First, it is important to have some perspective on the risk itself — most of the attacks that hurt ordinary people, companies and organizations are motivated by crime, not geopolitics. Therefore, supporting a trusted and safe internet goes a long way toward alleviating the worst and most common risks.
Additionally, the same governance and best practices are effective against most threats, regardless of the actor — whether in a time of war or a time of peace, one must close his door and avoid inviting thieves in.
The World Economic Forum's Centre for Cybersecurity is dedicated to building the partnerships, tools, and capabilities necessary to meet cyber threats. The Centre will act against cybercrime especially, and provide a shared space to understand new areas of threat, such as the internet of things or artificial intelligence. The Centre is also neutral platform for governments to work with the private sector to shape cybersecurity governance.

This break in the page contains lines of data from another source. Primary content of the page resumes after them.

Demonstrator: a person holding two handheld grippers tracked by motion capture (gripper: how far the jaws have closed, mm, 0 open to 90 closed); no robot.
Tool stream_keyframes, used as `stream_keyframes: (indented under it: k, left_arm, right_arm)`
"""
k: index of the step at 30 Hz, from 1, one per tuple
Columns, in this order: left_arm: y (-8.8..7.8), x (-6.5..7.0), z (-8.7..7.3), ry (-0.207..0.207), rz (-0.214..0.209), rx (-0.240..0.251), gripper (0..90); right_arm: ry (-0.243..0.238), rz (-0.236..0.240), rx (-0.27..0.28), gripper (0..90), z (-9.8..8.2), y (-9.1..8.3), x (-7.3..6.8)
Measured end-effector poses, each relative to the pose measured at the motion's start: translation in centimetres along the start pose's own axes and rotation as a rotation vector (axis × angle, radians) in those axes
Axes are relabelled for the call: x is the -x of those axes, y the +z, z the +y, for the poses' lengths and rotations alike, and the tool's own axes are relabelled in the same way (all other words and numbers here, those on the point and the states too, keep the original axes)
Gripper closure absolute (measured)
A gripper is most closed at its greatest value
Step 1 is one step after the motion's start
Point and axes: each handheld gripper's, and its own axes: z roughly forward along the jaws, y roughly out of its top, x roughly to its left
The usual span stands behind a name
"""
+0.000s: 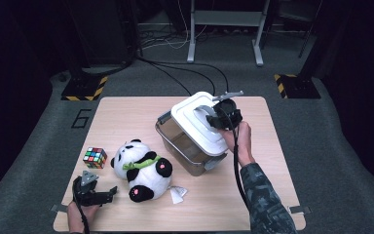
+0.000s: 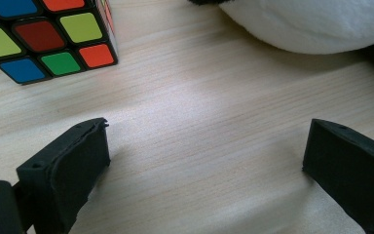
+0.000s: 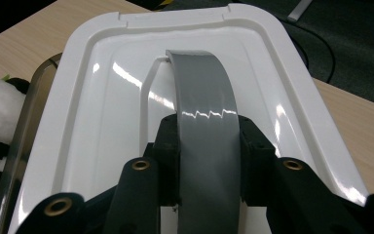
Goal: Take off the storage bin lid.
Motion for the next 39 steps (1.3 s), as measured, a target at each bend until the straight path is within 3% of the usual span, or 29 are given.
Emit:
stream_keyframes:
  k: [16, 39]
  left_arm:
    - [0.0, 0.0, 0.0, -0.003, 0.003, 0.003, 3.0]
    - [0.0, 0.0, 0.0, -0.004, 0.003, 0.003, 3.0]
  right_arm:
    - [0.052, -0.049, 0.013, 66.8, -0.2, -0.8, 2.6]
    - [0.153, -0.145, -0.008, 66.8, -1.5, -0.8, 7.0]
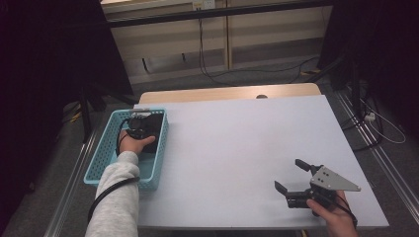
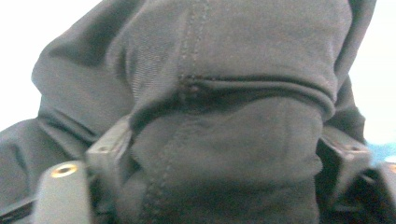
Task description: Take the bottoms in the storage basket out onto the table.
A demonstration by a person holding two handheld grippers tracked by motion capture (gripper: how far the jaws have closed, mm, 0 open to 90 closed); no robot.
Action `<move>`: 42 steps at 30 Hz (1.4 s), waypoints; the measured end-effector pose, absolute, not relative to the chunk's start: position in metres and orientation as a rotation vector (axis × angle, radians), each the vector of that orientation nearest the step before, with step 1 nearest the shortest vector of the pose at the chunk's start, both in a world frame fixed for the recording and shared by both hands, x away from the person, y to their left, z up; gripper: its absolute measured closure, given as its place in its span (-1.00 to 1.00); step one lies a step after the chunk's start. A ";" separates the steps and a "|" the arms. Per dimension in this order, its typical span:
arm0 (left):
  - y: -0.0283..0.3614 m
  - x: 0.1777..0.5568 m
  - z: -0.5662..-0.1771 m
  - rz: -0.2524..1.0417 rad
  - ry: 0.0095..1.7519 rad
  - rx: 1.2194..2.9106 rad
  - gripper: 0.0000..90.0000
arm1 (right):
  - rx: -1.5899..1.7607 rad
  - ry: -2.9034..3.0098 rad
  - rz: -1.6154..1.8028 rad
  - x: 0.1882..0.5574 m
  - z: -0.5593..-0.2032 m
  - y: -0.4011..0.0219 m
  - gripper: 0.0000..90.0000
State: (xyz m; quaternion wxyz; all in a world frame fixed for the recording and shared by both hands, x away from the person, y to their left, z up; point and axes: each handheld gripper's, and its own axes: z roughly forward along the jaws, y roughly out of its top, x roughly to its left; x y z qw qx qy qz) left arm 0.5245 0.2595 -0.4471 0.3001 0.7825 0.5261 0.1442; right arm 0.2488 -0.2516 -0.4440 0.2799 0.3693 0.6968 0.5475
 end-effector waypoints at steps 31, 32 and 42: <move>0.262 0.520 -0.413 0.180 1.592 2.061 0.40 | 0.996 1.860 1.464 0.247 -0.444 -0.254 -0.95; 0.264 0.519 -0.410 0.181 1.594 2.060 0.40 | 0.999 1.860 1.466 0.247 -0.444 -0.254 -0.95; 0.276 0.512 -0.373 0.208 1.576 1.987 0.40 | 0.995 1.860 1.466 0.248 -0.444 -0.254 -0.95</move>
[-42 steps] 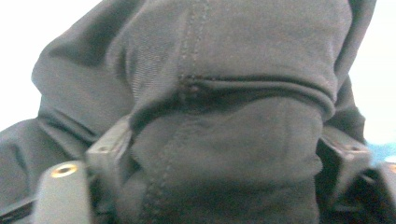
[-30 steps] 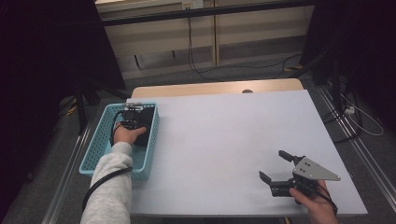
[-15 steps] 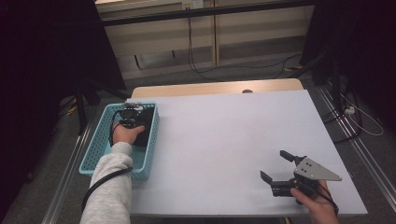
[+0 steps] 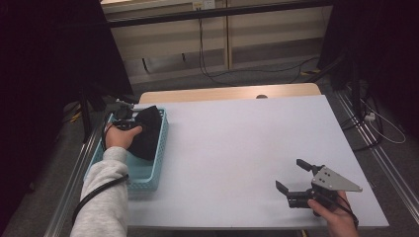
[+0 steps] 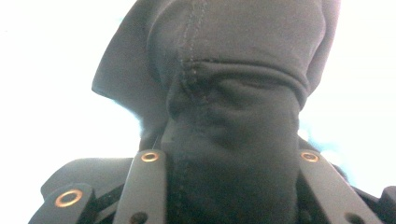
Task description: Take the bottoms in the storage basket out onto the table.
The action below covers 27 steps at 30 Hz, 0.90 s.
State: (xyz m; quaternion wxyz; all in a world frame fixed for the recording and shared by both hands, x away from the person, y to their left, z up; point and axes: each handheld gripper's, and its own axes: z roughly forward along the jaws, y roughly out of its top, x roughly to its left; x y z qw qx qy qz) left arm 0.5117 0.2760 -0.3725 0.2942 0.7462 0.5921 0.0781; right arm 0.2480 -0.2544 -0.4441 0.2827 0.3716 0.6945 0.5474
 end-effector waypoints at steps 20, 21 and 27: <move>0.255 0.504 -0.297 0.249 1.385 1.949 0.40 | 0.999 1.857 1.469 0.247 -0.444 -0.253 -0.95; 0.255 0.504 -0.297 0.249 1.385 1.949 0.40 | 0.999 1.857 1.469 0.247 -0.444 -0.253 -0.95; 0.246 0.500 -0.288 0.239 1.334 1.957 0.39 | 0.993 1.864 1.468 0.248 -0.443 -0.252 -0.95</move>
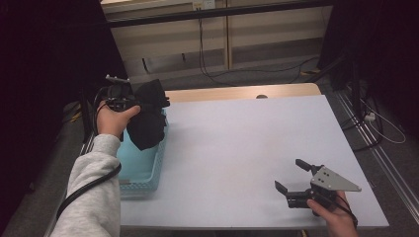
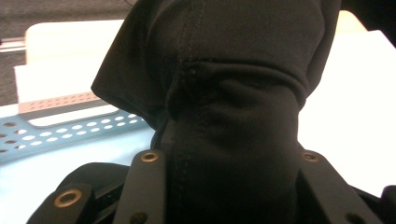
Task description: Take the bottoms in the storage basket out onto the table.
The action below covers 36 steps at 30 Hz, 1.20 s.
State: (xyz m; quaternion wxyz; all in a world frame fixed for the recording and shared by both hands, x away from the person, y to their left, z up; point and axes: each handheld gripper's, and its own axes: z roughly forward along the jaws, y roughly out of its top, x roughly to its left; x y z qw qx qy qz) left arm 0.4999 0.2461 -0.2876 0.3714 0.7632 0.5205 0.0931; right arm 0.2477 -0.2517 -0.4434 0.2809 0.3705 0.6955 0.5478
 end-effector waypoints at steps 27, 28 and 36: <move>0.186 0.481 -0.275 0.136 1.122 2.044 0.39 | 0.988 1.867 1.471 0.249 -0.444 -0.251 -0.95; 0.183 0.480 -0.274 0.135 1.113 2.048 0.39 | 0.987 1.868 1.469 0.249 -0.444 -0.250 -0.95; 0.168 0.475 -0.275 0.117 1.068 2.058 0.39 | 0.985 1.871 1.467 0.249 -0.444 -0.251 -0.95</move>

Importantly, there are a host of efforts to create a culture of security and trust and to bolster or develop norms against cyberattacks that have so far been lacking. It might be said that there are even too many competing efforts to shape the same result. What’s important isn’t the number of attempts, but rather the will for all actors — governments, companies and citizens — to take part in shaping our shared digital culture together.
After all, digital spaces, lacking borders and with guarantees of anonymity, are rife with the potential for misunderstandings, especially between adversaries who may not be fully apprised of what other countries' secret hackers are up to.
The more we can do to improve security generally, to stop cybercrime and thereby decrease the signal-to-noise ratio for attribution, and to work together to shape norms against using digital networks as arenas of combat, the less likely cyberwar will be.